■ EXERCISE OBJECTIVE
In the listing below, how many lines contain the word "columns"? Please respond with the number only.
DATASET Start Marker
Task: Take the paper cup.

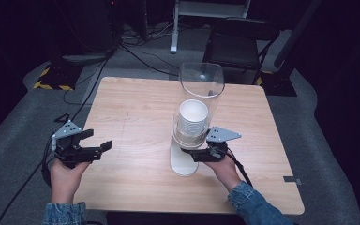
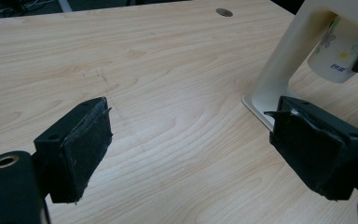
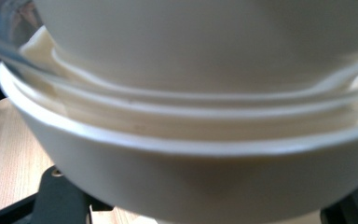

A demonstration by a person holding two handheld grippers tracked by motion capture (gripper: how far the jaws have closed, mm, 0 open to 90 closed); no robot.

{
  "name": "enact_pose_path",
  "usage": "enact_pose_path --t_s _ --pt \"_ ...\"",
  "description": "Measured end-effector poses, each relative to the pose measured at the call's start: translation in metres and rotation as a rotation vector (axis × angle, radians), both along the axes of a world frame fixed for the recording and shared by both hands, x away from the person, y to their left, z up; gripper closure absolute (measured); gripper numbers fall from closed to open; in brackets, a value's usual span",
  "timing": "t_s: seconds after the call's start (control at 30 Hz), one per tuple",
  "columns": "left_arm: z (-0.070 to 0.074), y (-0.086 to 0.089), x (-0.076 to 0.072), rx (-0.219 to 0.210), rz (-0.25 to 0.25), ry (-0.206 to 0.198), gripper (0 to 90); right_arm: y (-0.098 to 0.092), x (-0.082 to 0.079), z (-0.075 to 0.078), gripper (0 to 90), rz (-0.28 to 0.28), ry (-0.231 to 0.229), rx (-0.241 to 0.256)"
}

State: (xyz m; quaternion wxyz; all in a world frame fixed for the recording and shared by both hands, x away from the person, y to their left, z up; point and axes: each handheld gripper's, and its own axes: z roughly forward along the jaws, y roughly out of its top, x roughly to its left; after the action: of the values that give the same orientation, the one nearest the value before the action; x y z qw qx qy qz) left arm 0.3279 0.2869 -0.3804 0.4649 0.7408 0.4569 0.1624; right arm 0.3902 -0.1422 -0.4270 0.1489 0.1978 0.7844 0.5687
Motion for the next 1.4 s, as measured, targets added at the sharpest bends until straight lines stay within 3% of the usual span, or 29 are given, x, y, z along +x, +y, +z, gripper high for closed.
enact_pose_path --t_s 0.4,0.9,1.07,1.4 --pt "0.0 0.0 0.0 -0.008 -0.013 0.0 12.8 -0.002 0.0 -0.004 31.3 0.013 0.012 0.015" --pt "0.001 0.001 0.0 -0.016 -0.015 -0.002 12.8 -0.005 0.003 -0.008 31.4 0.033 -0.019 0.015" --pt "0.001 0.002 -0.001 -0.031 -0.015 -0.003 12.8 -0.006 0.004 -0.009 31.4 0.033 -0.047 -0.008" --pt "0.001 0.003 -0.001 -0.038 -0.017 -0.004 12.8 -0.007 0.005 -0.011 31.4 0.04 -0.053 0.012"
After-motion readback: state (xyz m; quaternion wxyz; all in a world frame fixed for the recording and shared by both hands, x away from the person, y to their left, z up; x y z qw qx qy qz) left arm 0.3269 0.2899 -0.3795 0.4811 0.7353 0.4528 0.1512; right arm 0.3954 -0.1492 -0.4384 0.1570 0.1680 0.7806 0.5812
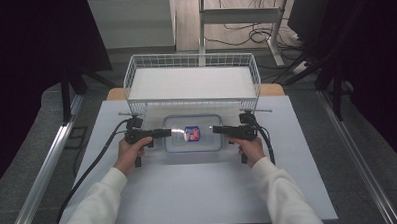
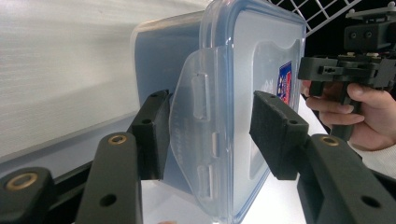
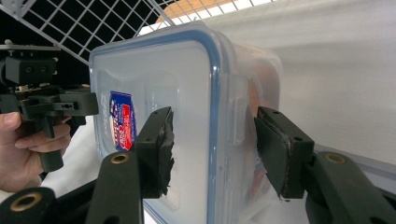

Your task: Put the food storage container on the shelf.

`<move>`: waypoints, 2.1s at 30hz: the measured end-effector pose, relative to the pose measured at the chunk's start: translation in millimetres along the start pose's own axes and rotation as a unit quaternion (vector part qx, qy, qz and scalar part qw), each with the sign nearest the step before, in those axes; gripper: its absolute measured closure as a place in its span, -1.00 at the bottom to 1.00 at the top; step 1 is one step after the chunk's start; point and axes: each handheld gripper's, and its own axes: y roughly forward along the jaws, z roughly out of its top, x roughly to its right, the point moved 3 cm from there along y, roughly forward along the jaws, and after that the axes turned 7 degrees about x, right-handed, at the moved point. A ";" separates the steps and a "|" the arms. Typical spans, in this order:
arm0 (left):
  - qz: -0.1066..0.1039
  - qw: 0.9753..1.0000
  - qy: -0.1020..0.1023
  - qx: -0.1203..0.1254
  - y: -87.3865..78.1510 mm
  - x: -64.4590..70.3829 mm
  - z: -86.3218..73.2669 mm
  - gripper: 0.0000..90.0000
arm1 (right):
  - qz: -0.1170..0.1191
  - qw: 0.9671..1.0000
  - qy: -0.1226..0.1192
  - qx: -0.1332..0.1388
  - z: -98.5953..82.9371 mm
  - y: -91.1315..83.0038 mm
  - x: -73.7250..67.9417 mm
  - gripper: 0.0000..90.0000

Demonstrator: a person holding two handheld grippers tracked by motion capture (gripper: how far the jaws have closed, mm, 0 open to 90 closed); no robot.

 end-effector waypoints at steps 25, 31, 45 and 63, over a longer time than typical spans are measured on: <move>0.018 0.999 -0.031 0.026 9.2 -11.7 2.3 -0.02 | -0.050 0.997 0.024 0.053 -5.0 13.3 5.7 -0.09; 0.038 0.999 0.004 0.034 -0.1 -1.2 2.4 -0.22 | -0.076 0.995 -0.003 0.069 -8.8 -0.3 1.9 -0.21; 0.078 0.988 0.131 0.007 -53.0 42.4 -48.8 -0.29 | -0.083 0.975 -0.207 0.025 -46.9 -63.0 -38.0 0.16; 0.087 0.977 0.183 -0.069 -70.3 82.5 -108.4 -0.30 | -0.065 0.938 -0.329 -0.084 -93.6 -11.3 -65.4 0.98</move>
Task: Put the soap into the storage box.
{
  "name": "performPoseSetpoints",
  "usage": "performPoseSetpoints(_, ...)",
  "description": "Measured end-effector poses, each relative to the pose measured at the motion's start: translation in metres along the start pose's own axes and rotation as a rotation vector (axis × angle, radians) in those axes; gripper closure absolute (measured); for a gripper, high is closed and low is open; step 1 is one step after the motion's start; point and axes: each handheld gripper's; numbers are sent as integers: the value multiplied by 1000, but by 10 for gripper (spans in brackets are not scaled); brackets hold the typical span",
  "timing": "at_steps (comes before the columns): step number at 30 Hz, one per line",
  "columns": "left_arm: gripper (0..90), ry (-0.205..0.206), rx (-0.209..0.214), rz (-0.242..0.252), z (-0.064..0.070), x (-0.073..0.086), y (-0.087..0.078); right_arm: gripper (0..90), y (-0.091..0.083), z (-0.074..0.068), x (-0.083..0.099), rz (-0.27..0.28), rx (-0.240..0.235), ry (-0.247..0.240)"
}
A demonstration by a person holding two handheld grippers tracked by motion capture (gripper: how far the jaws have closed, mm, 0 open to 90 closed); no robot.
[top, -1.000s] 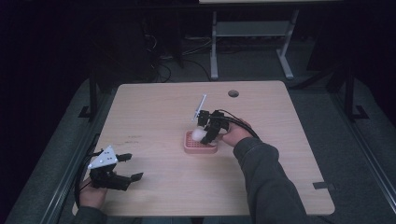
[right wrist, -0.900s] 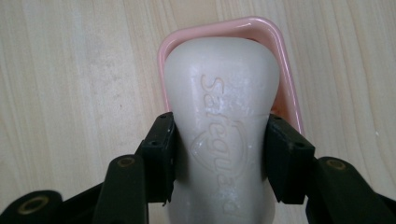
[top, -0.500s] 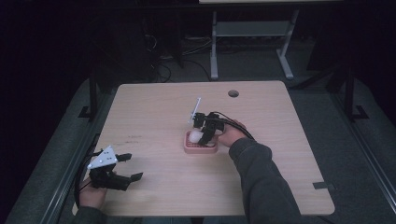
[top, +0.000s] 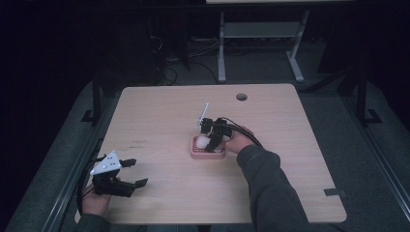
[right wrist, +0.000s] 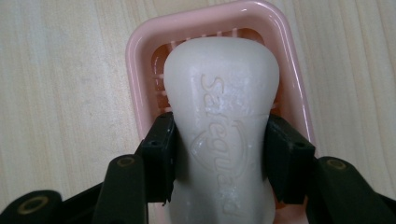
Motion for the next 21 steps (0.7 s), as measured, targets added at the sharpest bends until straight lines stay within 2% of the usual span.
performPoseSetpoints(11,148,-1,0,1,0,0,0,485,4,0,0,-3,-3,7)
performPoseSetpoints(21,148,-1,0,3,1,0,0,470,0,-1,2,15,6,16)
Point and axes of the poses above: each handheld gripper's, and its own axes: y roughly forward along the jaws, x roughly out of its underside, z roughly to its right, and after that the axes turned 9 degrees about -x, right-handed
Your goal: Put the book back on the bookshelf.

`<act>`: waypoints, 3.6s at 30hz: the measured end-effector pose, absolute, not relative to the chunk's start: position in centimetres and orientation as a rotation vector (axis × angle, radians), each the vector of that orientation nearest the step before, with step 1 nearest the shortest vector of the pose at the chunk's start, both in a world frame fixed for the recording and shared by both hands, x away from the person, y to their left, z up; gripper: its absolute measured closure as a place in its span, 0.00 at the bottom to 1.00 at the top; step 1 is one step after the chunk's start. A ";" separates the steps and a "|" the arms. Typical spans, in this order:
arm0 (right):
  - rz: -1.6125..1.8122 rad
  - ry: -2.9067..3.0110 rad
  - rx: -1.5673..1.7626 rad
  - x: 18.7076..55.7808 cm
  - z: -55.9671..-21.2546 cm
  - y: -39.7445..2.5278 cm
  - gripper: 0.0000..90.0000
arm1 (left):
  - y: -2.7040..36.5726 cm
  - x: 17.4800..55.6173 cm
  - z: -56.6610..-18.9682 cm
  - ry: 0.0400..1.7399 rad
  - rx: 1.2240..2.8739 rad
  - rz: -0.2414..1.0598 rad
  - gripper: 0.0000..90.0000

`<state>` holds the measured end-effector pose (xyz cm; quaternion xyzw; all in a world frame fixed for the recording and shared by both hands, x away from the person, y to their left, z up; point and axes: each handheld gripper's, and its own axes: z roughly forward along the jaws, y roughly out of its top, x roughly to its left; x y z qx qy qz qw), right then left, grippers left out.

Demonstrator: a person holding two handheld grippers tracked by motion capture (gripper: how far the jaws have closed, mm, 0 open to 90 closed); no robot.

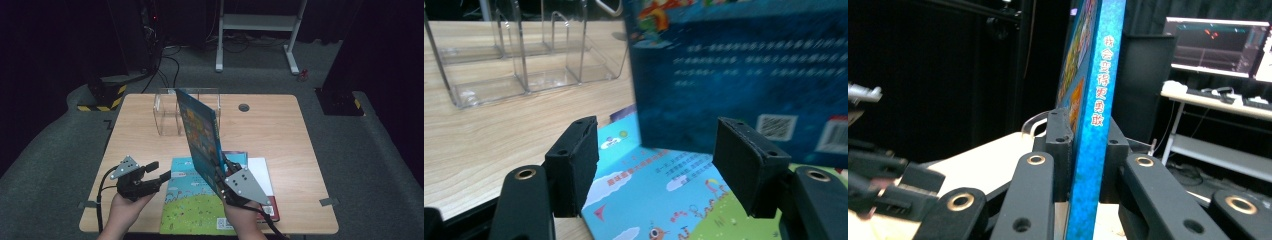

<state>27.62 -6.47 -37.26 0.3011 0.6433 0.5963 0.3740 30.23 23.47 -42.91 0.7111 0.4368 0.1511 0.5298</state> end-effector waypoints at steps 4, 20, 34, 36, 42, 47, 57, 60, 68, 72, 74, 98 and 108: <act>1.496 1.697 0.748 27.3 -38.8 -5.5 0.90 | 23.5 29.9 -42.5 1.032 1.701 0.383 0.39; 1.473 1.756 0.886 30.1 -41.1 -4.2 0.92 | 23.1 30.0 -40.7 1.021 1.675 0.446 0.39; 1.470 1.723 0.905 31.2 -41.8 -1.2 0.92 | 20.5 29.9 -36.7 0.939 1.641 0.530 0.39; 1.465 1.724 0.900 31.2 -41.9 -0.9 0.92 | 19.6 29.9 -36.1 0.919 1.638 0.540 0.39; 1.465 1.720 0.902 31.3 -42.0 -0.4 0.92 | 18.2 29.6 -35.0 0.884 1.617 0.546 0.40; 1.467 1.711 0.901 31.3 -42.1 0.0 0.92 | 16.4 29.7 -33.8 0.872 1.597 0.582 0.43; 1.459 1.703 0.884 31.0 -42.3 0.4 0.92 | 14.2 30.2 -32.8 0.913 1.563 0.654 0.45; 1.458 1.703 0.888 31.0 -42.3 0.4 0.92 | 13.9 30.3 -32.8 0.937 1.562 0.686 0.45; 1.431 1.692 0.878 30.8 -42.4 0.6 0.91 | 13.6 30.7 -33.3 0.967 1.560 0.755 0.48; 1.430 1.695 0.878 30.8 -42.4 0.7 0.91 | 13.6 30.6 -33.2 0.959 1.566 0.756 0.50; 1.432 1.702 0.884 30.7 -42.4 0.7 0.89 | 13.6 30.5 -33.3 0.948 1.572 0.754 0.53; 1.424 1.722 0.880 30.7 -42.7 2.2 0.74 | 14.1 29.1 -33.9 0.937 1.537 0.781 0.76; 1.433 1.735 0.881 30.8 -42.7 2.6 0.67 | 14.3 28.4 -34.1 0.930 1.520 0.812 0.82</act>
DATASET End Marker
■ RESULT
3